I clienti che però non lesinano con il gas, volevano qualcosa di più, ed ecco che la Casa di Akashi ha pensato di accontentarli con la "versione R", la naked sportiva che vi proponiamo in questa prova e che è arrivata sul mercato nel 2011. Uno scalino sopra rispetto alla base (vedremo cosa cambia), per una moto che va a confrontarsi con la Triumph Street Triple R e la BMW F800 Chris Pfeiffer Edition (che però non è più a listino). Vediamo i prezzi: la Z750 costa 7.870 euro, mentre la "R" viene 8.880 euro. Per l’inglese occorrono 9.166 euro e per la tedesca ci volevano invece 9.419 euro.

NON SOLO… COLORE
Il design della Z750R riceve degli aggiornamenti molto mirati, mantenendo però un look sempre molto accattivante ed azzeccato. Con questi piccoli accorgimenti la "R" diventa ancora più aggressiva e va a differenziarsi da quella "base". Il cupolino è diverso e a struttura composita, e dietro questo la strumentazione riceve un lieve aggiornamento delle grafiche, con una "R" che fa mostra di sé al centro del contagiri analogico. Non cambia il display LCD che include informazioni quali il tachimetro, il contachilometri totalizzatore, il contachilometri parziale, la temperatura dell’acqua, l’indicatore del livello carburante e l’orologio. Cambiano poi diversi particolari, come il parafango anteriore, gli indicatori di direzione più piccini, gli specchietti retrovisori di qualità superiore ed una tinta bicolore del serbatoio che vanta una striscia dorata decorativa. Includiamo nell’estetica anche il manubrio, modificato e dotato di manopole posizionate più esternamente di 7 mm e più corte.

SQUADRA CHE VINCE…
Diciamo subito che il propulsore è il medesimo della Z750 standard. Del resto il quattro in linea da 748 cc ha la giusta potenza, 106 CV a 10.500 giri/min, ed un’ottima coppia, 78 Nm a 8.300 giri/min, per l’utilizzo stradale. I tecnici dunque si sono concentrati sulla ciclistica che andiamo subito a scoprire.

CICLISTICA EVOLUTA
Se il motore della "Zetina" non cambia, non si può certo asserire lo stesso della ciclistica. La forcella, sempre a steli rovesciati ma completamente regolabile, è da 41 mm ed è quella che monta la sorellona, la Z1000 (my 07/09). La prima metà di escursione è uniforme, mentre nella metà inferiore si fa più rigida grazie alle molle progressive. Al posteriore troviamo sempre una sospensione Uni-Trak, ma su questo allestimento offre anche un serbatoio dell’azoto separato; inoltre è stato modificato di 2 mm il tirante della sospensione (da 174 a 172 mm), con l’obiettivo di migliorarne l’azione iniziale e di assorbimento. L’opera d’arte è però il forcellone, in alluminio pressato, più leggero e che sostituisce il tubo squadrato in acciaio del modello standard.

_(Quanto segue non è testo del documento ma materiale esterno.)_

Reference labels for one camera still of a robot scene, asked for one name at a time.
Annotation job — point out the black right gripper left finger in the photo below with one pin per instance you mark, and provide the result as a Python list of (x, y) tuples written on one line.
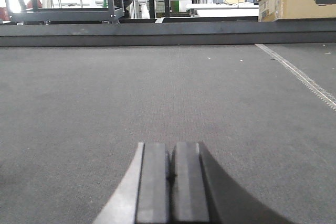
[(143, 194)]

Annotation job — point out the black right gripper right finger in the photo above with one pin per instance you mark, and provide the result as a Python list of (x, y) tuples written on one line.
[(203, 192)]

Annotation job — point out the dark grey fabric mat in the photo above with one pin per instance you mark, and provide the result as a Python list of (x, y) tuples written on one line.
[(71, 119)]

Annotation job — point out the white background table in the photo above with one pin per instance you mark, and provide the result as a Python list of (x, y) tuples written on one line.
[(223, 10)]

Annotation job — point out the dark table edge rail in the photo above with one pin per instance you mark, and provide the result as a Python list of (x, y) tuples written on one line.
[(172, 33)]

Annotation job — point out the black metal frame cart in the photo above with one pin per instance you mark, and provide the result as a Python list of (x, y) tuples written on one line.
[(19, 12)]

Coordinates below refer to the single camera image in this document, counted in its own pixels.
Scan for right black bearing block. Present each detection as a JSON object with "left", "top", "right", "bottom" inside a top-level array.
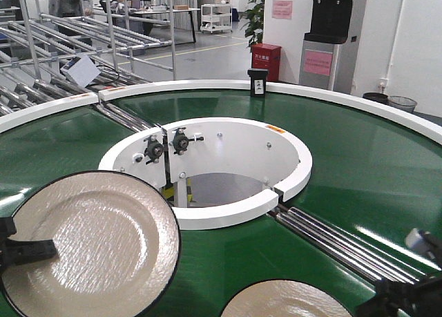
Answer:
[{"left": 172, "top": 127, "right": 204, "bottom": 155}]

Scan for red fire extinguisher cabinet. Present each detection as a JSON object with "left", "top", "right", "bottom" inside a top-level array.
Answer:
[{"left": 251, "top": 44, "right": 282, "bottom": 82}]

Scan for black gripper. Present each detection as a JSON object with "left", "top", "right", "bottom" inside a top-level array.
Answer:
[{"left": 356, "top": 272, "right": 441, "bottom": 316}]

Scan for black waste bin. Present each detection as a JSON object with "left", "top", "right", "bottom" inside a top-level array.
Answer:
[{"left": 363, "top": 92, "right": 388, "bottom": 105}]

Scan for black bearing block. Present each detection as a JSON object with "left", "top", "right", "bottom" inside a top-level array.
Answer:
[
  {"left": 144, "top": 135, "right": 164, "bottom": 165},
  {"left": 172, "top": 127, "right": 204, "bottom": 155}
]

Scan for steel conveyor rollers right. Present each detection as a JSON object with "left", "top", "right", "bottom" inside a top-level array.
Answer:
[{"left": 268, "top": 204, "right": 440, "bottom": 284}]

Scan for white power supply box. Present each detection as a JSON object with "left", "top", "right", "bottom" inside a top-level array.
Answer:
[{"left": 60, "top": 55, "right": 100, "bottom": 87}]

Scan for steel conveyor rollers left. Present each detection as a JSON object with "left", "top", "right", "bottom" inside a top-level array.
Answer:
[{"left": 93, "top": 102, "right": 157, "bottom": 132}]

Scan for white inner ring guard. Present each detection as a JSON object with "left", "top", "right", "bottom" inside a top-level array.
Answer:
[{"left": 99, "top": 117, "right": 313, "bottom": 230}]

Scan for white outer conveyor rim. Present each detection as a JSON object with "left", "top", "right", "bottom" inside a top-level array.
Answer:
[{"left": 1, "top": 79, "right": 441, "bottom": 144}]

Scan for pink dispenser notice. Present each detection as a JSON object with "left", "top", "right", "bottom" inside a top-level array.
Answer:
[{"left": 303, "top": 50, "right": 333, "bottom": 76}]

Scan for mesh waste basket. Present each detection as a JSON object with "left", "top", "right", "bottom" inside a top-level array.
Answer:
[{"left": 387, "top": 96, "right": 417, "bottom": 113}]

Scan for pink wall notice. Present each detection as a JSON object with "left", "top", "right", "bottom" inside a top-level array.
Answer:
[{"left": 271, "top": 0, "right": 293, "bottom": 20}]

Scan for steel conveyor rollers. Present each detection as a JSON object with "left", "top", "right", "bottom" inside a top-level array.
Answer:
[
  {"left": 93, "top": 102, "right": 157, "bottom": 132},
  {"left": 268, "top": 204, "right": 440, "bottom": 284}
]

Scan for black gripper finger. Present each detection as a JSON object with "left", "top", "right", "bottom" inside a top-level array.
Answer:
[{"left": 1, "top": 217, "right": 57, "bottom": 266}]

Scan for white wire trolley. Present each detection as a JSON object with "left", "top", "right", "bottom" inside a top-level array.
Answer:
[{"left": 200, "top": 3, "right": 233, "bottom": 34}]

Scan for cream plate black rim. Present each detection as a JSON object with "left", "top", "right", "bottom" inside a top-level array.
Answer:
[
  {"left": 221, "top": 279, "right": 351, "bottom": 316},
  {"left": 1, "top": 171, "right": 181, "bottom": 316}
]

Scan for left black bearing block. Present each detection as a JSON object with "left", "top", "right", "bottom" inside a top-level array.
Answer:
[{"left": 144, "top": 135, "right": 164, "bottom": 165}]

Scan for black sensor box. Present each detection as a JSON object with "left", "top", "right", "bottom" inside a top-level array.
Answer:
[{"left": 247, "top": 68, "right": 269, "bottom": 97}]

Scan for green potted plant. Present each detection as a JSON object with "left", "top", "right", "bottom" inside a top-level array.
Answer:
[{"left": 240, "top": 0, "right": 265, "bottom": 50}]

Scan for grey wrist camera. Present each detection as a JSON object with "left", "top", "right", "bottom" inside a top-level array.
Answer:
[{"left": 405, "top": 228, "right": 441, "bottom": 266}]

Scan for metal roller rack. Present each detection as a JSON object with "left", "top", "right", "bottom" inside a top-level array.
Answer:
[{"left": 1, "top": 0, "right": 176, "bottom": 115}]

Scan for black water dispenser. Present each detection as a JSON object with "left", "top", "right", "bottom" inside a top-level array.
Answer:
[{"left": 299, "top": 0, "right": 353, "bottom": 90}]

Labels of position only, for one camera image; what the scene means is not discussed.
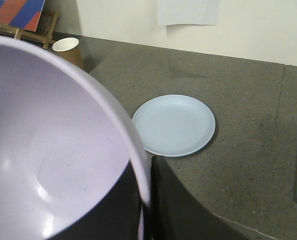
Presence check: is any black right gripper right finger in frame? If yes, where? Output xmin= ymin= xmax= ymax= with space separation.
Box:
xmin=149 ymin=155 xmax=274 ymax=240

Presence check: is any black right gripper left finger in bowl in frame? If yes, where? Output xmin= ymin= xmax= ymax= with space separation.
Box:
xmin=51 ymin=162 xmax=145 ymax=240

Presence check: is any purple plastic bowl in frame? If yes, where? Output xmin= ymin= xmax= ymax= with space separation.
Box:
xmin=0 ymin=36 xmax=152 ymax=240

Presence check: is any brown paper cup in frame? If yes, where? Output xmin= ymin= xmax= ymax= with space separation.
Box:
xmin=52 ymin=37 xmax=85 ymax=70

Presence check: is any light blue plate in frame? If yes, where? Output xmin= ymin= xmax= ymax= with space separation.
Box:
xmin=132 ymin=94 xmax=216 ymax=158

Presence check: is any wooden rack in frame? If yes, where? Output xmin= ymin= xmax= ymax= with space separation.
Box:
xmin=0 ymin=11 xmax=60 ymax=50

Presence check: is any white paper sheet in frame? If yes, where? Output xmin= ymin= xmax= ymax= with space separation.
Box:
xmin=157 ymin=0 xmax=220 ymax=26

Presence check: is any red blue board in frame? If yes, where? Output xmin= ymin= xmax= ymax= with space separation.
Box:
xmin=0 ymin=0 xmax=45 ymax=32

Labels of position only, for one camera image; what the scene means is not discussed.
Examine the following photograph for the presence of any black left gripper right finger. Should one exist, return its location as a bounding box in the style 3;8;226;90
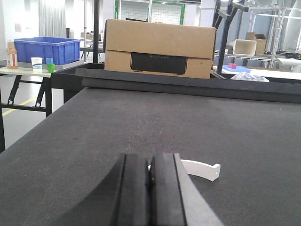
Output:
150;153;223;226

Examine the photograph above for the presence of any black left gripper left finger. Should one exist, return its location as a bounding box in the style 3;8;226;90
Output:
56;154;149;226

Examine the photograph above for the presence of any white curved PVC pipe piece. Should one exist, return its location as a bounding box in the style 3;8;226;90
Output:
146;154;221;185

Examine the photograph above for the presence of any black foam board stack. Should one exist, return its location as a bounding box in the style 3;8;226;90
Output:
75;63;301;104

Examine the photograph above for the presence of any clear plastic bag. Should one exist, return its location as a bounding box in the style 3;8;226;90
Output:
231;72;269;82

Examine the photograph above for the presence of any pink cube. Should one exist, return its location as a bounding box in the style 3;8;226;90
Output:
228;63;237;69

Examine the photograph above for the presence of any blue tray under cube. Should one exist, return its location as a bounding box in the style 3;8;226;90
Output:
222;65;251;73

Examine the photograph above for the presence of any large cardboard box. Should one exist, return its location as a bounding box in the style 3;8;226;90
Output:
103;19;216;79

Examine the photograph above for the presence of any green and blue cup stack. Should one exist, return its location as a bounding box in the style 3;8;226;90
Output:
46;58;55;73

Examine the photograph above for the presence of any blue plastic crate on table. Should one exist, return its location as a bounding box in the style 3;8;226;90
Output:
14;36;81;65

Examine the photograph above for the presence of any white paper cup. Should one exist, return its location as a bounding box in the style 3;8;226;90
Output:
31;57;43;72

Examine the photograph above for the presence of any white open box on shelf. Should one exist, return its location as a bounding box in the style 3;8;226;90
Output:
232;39;257;56

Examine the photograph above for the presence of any small cardboard box on shelf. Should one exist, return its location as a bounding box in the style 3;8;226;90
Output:
246;32;267;54

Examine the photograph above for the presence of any orange juice bottle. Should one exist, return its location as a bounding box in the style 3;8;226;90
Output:
6;39;18;69

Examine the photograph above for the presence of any black vertical pole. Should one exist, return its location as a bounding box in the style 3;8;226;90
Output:
93;0;99;64

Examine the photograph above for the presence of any black angled frame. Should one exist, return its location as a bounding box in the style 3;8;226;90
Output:
212;0;249;73

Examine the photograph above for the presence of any metal wire shelf rack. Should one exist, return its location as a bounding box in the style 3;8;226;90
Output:
215;0;301;68

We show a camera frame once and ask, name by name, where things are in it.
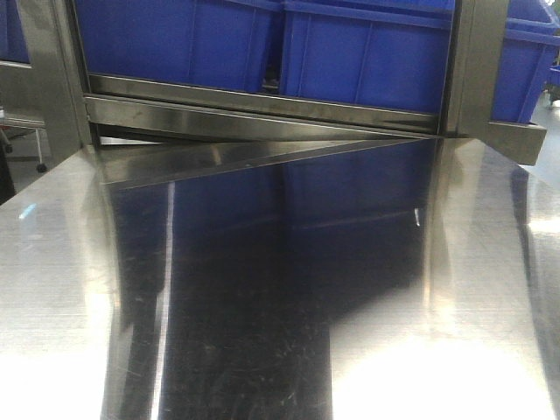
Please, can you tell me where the steel shelf rack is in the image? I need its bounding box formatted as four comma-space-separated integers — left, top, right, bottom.
1, 1, 546, 184

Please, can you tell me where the blue bin left on shelf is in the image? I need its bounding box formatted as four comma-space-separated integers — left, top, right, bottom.
75, 1, 283, 93

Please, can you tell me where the blue bin far right shelf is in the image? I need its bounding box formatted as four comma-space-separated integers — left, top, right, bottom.
492, 1, 559, 124

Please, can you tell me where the blue bin behind post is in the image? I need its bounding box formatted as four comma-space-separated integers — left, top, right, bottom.
279, 1, 452, 114

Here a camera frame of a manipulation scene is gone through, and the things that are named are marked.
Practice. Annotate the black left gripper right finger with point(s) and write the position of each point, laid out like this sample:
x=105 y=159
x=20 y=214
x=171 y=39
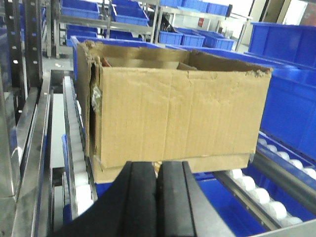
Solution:
x=182 y=208

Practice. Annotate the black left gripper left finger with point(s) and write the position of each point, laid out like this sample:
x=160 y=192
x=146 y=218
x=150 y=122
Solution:
x=126 y=209

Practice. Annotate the brown cardboard box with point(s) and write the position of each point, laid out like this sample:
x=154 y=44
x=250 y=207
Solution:
x=159 y=104

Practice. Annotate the perforated steel shelf upright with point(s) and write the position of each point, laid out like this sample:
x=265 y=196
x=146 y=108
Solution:
x=23 y=23

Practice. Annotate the white roller track left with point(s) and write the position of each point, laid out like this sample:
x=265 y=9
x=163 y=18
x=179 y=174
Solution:
x=81 y=187

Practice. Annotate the white roller track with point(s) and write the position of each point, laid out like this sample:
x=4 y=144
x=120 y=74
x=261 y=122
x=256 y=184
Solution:
x=278 y=186
x=81 y=187

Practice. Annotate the white roller track right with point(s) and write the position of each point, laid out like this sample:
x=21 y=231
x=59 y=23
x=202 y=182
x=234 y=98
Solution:
x=278 y=186

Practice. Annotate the large blue bin right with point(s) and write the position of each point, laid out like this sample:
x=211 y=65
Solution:
x=290 y=110

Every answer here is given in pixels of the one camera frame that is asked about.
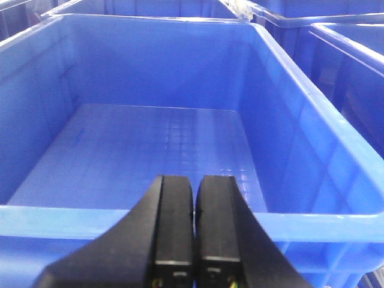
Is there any blue crate right side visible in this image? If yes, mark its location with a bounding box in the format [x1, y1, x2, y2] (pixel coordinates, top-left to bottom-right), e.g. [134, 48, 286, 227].
[310, 23, 383, 154]

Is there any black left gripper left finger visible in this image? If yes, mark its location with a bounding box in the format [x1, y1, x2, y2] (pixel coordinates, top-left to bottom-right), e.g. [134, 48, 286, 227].
[33, 175, 194, 287]

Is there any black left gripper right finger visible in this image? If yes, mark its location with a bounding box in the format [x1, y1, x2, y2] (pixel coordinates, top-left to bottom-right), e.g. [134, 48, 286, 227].
[195, 175, 311, 287]

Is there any blue open crate below gripper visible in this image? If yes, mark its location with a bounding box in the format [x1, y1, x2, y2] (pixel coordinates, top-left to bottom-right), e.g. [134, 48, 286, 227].
[1, 14, 383, 287]

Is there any blue crate far upper right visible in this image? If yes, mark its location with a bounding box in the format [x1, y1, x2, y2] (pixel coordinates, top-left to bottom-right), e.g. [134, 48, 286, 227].
[250, 1, 383, 76]

Veniamo ora ai freni. Anche questi derivano dalla Z1000: abbiamo dunque delle pinze anteriori a quattro pistoncini ad attacco radiale che "mordono" dei dischi a margherita da 300 mm spessi 6 mm (contro i 4,5 standard). La pompa del freno anteriore è a comando radiale, ed i tubi sono rivestiti in acciaio (anche per il freno posteriore). Volendo si può avere anche la versione ABS, tarato specificatamente per un utilizzo più sportivo.

DIVERTIMENTO ASSICURATO
Veniamo ora alla prova di questa Z750R. La qualità delle plastiche e degli accostamenti è la medesima della "Zetina" standard, tutto è curato e ben fatto. La verniciatura bicolore poi, è molto accattivante, ed al semaforo non si passa certo inosservati. L’avviamento è prontissimo e tirata la frizione questa è morbidissima. Classico "clack" all’inserimento della prima, e con due accelerate capiamo che il propulsore è il quattro in linea di sempre, pronto sin dai bassi regimi. Lasciata la frizione ritroviamo la modulabilità già apprezzata su altre "verdone". Pochi metri però, ci bastano per capire che la "R" è diversa: le imperfezioni del manto stradale bastano per "sentire" le sospensioni più rigide.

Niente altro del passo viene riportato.